Dealmaking struggles to keep pace amid fundraising boom

Fundraising figures for this year are starting to resemble 2007; less so for transaction numbers.

Preliminary fundraising numbers for the third quarter are in, and it looks like private equity is on for another bumper year.

Private Equity International data show 129 funds held a final close in the three months to 30 September raising $83.3 billion between them. This compares with $74.6 billion raised by 142 funds in the same period last year.

A back-of-the-envelope calculation puts this year’s fundraising on track to be roughly on a par with 2007 when private equity funds collected a combined $481 billion, according to Cambridge Associates.
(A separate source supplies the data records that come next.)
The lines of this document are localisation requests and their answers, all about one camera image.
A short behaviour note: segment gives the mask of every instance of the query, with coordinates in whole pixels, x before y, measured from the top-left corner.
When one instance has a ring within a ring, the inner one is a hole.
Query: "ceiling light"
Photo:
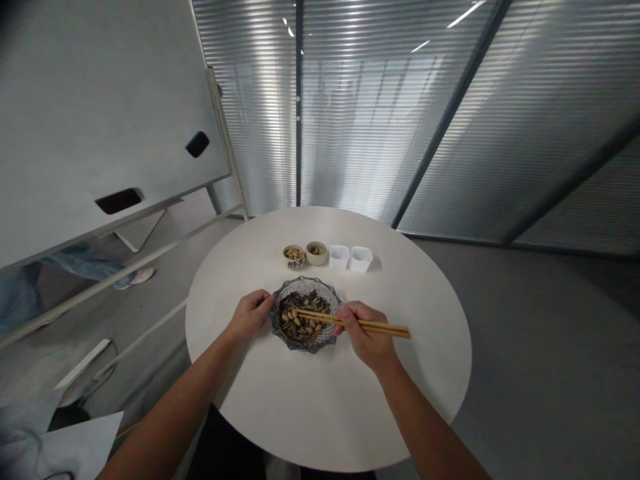
[[[424,42],[422,45],[418,45],[416,48],[414,48],[413,50],[411,50],[411,53],[420,50],[422,47],[424,47],[426,44],[428,44],[431,40],[427,40],[426,42]]]
[[[447,25],[447,28],[451,28],[460,23],[466,16],[468,16],[472,11],[476,10],[480,5],[482,5],[486,0],[480,0],[478,3],[475,3],[469,10],[460,15],[456,20]]]

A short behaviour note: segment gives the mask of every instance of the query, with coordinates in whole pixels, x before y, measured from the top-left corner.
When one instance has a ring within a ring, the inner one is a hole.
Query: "glass bowl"
[[[298,277],[294,280],[287,280],[282,284],[280,289],[273,292],[275,303],[269,311],[271,319],[271,331],[274,335],[280,337],[290,350],[304,350],[309,353],[316,353],[322,347],[335,343],[336,337],[333,335],[333,325],[330,323],[322,323],[322,329],[314,333],[310,339],[298,341],[290,339],[282,330],[280,319],[280,302],[284,300],[290,293],[298,292],[304,295],[316,291],[319,297],[322,297],[329,304],[329,314],[335,315],[336,310],[342,304],[342,300],[336,295],[335,289],[322,282],[317,278]]]

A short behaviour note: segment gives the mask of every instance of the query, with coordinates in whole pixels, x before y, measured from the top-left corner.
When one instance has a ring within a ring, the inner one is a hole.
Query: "whiteboard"
[[[188,0],[16,3],[0,39],[0,268],[229,172]],[[210,144],[193,158],[198,131]],[[127,188],[143,201],[94,203]]]

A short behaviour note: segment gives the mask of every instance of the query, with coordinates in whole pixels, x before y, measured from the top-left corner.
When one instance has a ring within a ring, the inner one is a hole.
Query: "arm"
[[[387,323],[384,313],[362,302],[349,302],[337,312],[353,349],[375,373],[420,478],[490,479],[478,460],[415,386],[400,363],[391,337],[368,333],[357,319]],[[342,327],[336,327],[340,335]]]
[[[273,302],[264,290],[242,297],[227,328],[140,422],[109,460],[99,480],[173,476],[235,352],[258,330]]]

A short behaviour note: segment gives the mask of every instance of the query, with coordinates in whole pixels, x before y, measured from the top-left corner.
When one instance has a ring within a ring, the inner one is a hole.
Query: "small cup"
[[[349,270],[364,273],[373,261],[373,252],[366,247],[352,247]]]
[[[333,270],[346,270],[349,262],[349,248],[344,245],[332,245],[329,247],[329,268]]]
[[[318,249],[320,250],[320,253],[312,253],[312,249]],[[307,245],[307,251],[305,252],[305,255],[307,257],[308,264],[320,266],[327,261],[327,247],[324,243],[310,242],[310,244]]]
[[[289,249],[296,249],[300,252],[300,257],[296,259],[290,259],[286,252]],[[285,265],[291,270],[296,270],[302,267],[305,264],[305,251],[302,250],[302,247],[298,245],[287,245],[284,250],[282,250],[282,258],[285,261]]]

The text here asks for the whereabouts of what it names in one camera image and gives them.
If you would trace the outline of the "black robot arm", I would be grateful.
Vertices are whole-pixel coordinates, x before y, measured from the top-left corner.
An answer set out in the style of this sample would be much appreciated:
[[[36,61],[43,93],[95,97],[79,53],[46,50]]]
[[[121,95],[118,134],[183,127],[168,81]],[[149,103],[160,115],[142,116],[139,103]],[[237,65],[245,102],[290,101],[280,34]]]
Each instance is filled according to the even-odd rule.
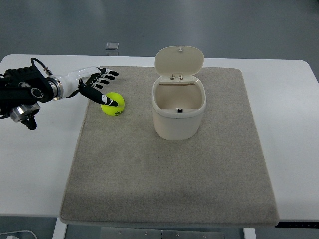
[[[43,76],[35,65],[39,63],[48,76],[51,71],[40,60],[32,57],[31,66],[8,69],[0,76],[0,118],[35,130],[35,115],[40,110],[39,102],[45,103],[57,95],[57,87]]]

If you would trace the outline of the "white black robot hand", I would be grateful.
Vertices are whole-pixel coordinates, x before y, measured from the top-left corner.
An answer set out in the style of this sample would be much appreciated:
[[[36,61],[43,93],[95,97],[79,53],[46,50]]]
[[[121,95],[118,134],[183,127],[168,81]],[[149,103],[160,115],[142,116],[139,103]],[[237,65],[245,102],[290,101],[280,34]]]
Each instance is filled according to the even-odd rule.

That year was also when the previous ‘largest-ever’ private equity fund closed – Blackstone’s $21.7 billion Blackstone Capital Partners V, which has just been knocked off the top spot by the $24.7 billion Apollo Investment Fund IX.

As at 31 March, Blackstone Capital Partners V was delivering an internal rate of return of 8.39 percent, according to data from the California State Teachers’ Retirement System. It is unclear whether the figure is net or gross.

Private equity-backed M&A also boomed in 2007. Data from Dealogic show 3,392 transactions worth a combined $783 billion closed in the first three quarters of that year.

The same cannot be said for 2017; so far 1,623 transactions worth a total of $494 billion have closed.

Research from valuation firm Murray Devine showed in the first half of 2017 US private equity transactions commanded an entry multiple of 13.7x EBITDA, with an average debt multiple of 7.2x, a sign that cautious deal-doing may be commended amid valuations at an all-time high.

Dry powder continues to pile up: fundraising records have been broken across the globe this year, including CVC Capital Partners in Europe with its €16 billion CVC Capital Partners VIIKKR in Asia with its $9.3 billion KKR Asian Fund III and Apollo Global Management. Add to this SoftBank Vision Fund‘s $93 billion haul.

Sooner or later all that capital will need to find a home.